Thank you.  He is a very deep black, almost with a bluish tint (don't know how to describe it). He was one of the darkest blacks in his litter. I would never have thought black could vary so much, but it really does. He has not a white hair to be found anywhere. I hope he keeps it. I think he will because both his parents are nonfading at 7 and 9 years old, but you never know.  

I loved your picture! I love all the crazy poodle pictures. Jazz is so entertaining and goofy. When I get home from work he jumps up on me, but puts his feet ever so lightly on my chest and then he takes the opportunity to get a good stretch in with his paws up to my shoulders while he goes rowr, rowr, rowr very softly! 

Bonnie was never as much of a goofball as Jazzy is!


----------



## ArreauStandardPoodle (Sep 1, 2009)

OMG...what a doofus! Hilarious!


----------



## outwest (May 1, 2011)

LOL Doofus is a perfect descriptive word for him. I am going to start calling him Mr. Doof


----------



## pgr8dnlvr (Aug 7, 2011)

Hey Outwest! Is that a dog or a slug?!? . Lol!

Rebecca


----------



## cavon (Aug 10, 2010)

Finnegan shares the loveseat with one of his feline sisters "sometimes", but then figures he should get a turn on the cat stools as well!


----------



## RileysMommy (Jul 18, 2011)

cavon said:


> Finnegan shares the loveseat with one of his feline sisters "sometimes", but then figures he should get a turn on the cat stools as well!
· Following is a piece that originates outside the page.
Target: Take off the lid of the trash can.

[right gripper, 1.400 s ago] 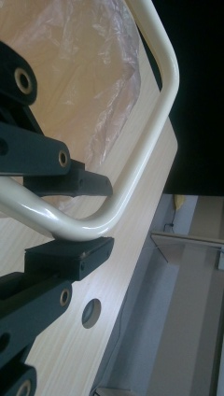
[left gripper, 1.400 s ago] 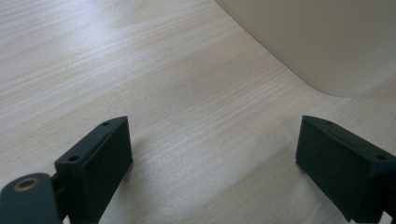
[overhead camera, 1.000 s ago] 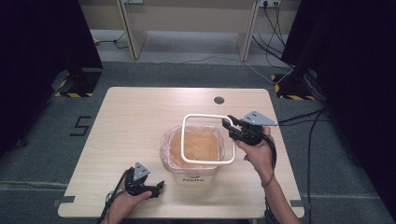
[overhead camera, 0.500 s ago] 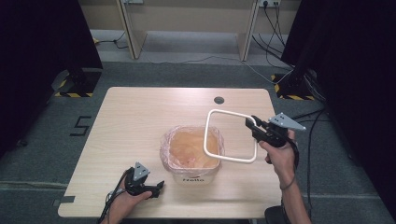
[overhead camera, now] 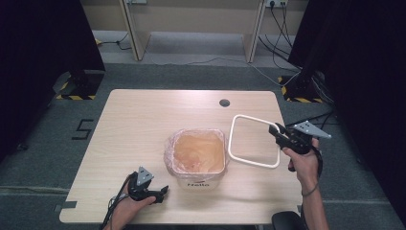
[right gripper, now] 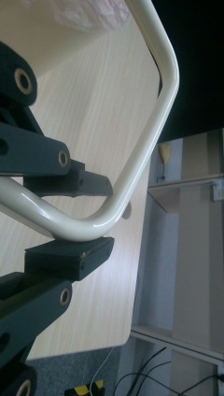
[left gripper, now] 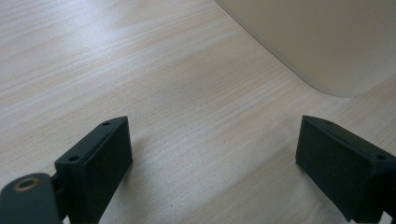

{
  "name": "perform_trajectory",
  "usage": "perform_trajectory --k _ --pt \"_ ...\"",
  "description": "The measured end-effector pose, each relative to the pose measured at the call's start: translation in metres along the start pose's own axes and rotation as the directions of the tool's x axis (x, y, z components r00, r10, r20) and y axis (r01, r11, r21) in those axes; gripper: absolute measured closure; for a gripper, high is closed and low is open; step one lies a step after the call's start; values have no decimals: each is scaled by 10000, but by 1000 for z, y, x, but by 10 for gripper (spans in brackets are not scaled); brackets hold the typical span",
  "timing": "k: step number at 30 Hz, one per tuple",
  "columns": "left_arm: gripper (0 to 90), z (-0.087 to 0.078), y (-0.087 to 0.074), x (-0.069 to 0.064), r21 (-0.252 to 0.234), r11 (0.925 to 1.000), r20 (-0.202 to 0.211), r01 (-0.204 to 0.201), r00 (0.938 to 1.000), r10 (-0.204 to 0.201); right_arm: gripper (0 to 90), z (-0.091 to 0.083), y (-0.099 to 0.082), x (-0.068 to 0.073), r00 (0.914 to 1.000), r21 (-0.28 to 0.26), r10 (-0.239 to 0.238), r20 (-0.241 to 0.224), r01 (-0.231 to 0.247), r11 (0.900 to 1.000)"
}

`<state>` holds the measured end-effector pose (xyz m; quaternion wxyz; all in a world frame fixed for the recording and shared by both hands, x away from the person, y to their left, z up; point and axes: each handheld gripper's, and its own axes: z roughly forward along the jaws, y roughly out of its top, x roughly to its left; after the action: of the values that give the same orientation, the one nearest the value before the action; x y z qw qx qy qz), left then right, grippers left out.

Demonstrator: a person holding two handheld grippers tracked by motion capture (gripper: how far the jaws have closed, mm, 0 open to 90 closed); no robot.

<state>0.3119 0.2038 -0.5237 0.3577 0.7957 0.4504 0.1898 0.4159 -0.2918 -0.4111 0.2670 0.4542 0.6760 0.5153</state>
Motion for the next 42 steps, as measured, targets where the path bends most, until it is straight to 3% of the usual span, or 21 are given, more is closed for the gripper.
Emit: perform_trajectory --k 5,6,10,21,31,39,42 --pt "99 0 0 0 5 10000 1 -1 10000 1 693 -7 -1 -11 9998 -54 -84 172 85 9999" --pt "99 0 0 0 3 10000 -2 1 10000 -1 693 -9 -2 -15 9988 17 -274 397 274 9996" --pt "99 0 0 0 -17 10000 -1 25 10000 -25 692 -6 -8 -17 9979 250 -444 470 433 9988" --pt "99 0 0 0 9 10000 0 -2 10000 2 692 13 -37 -26 9986 1139 -514 78 502 9922" --pt "99 0 0 0 4 10000 -1 1 10000 -1 692 21 -52 -32 9990 1550 -449 17 441 9869" --pt "99 0 0 0 -17 10000 -2 23 10000 -23 691 26 -65 -28 9970 2050 -768 28 746 9759" --pt "99 0 0 0 -3 10000 6 1 10000 -1 690 27 -70 -31 9951 2347 -929 349 822 9686"
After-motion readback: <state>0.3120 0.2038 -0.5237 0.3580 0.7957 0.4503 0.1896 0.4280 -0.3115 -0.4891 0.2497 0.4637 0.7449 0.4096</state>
OMG! I have never seen your cat before...she is GORGEOUS!!!


----------



## Rhett'smom (Sep 23, 2012)

Beautiful "kids"... Rhett thinks he is king of the princess room









Sent from my iPhone using Petguide.com Free App


----------



## PoodlePowerBC (Feb 25, 2011)

I love all the "dog-friendly" leather in these homes! Sure makes life easy, eh?


----------



## 2719 (Feb 8, 2011)

Yes leather is the way to go for all our lounging poodles. They really do rule the house. I am constantly sharing space with poodles when I watch tv.

Outwest, I have never seen anything as funny as that picture. Your boy is a goof.


----------



## cavon (Aug 10, 2010)

RileysMommy said:


> OMG! I have never seen your cat before...she is GORGEOUS!!!


Yes, she is very pretty and very sociable too! I actually have 3 cats , all of them rescues. I volunteered with a cat rescue group for almost 5 years before I got Finnegan. Here is a picture of my crew, clockwise from top left: Beau, Sweetie, baby Finnegan and Princessa Bella


----------



## katbrat (May 8, 2011)

Outwest, this picture is way too funny! I first looked at it on my phone and had to really expand the picture to figure out which end was up! I also noticed all the leather furniture in the pictures. I only wished I had learned the word "dremel" before ours was scrated up! Oh well, like everything else with some wear, it only adds character!


----------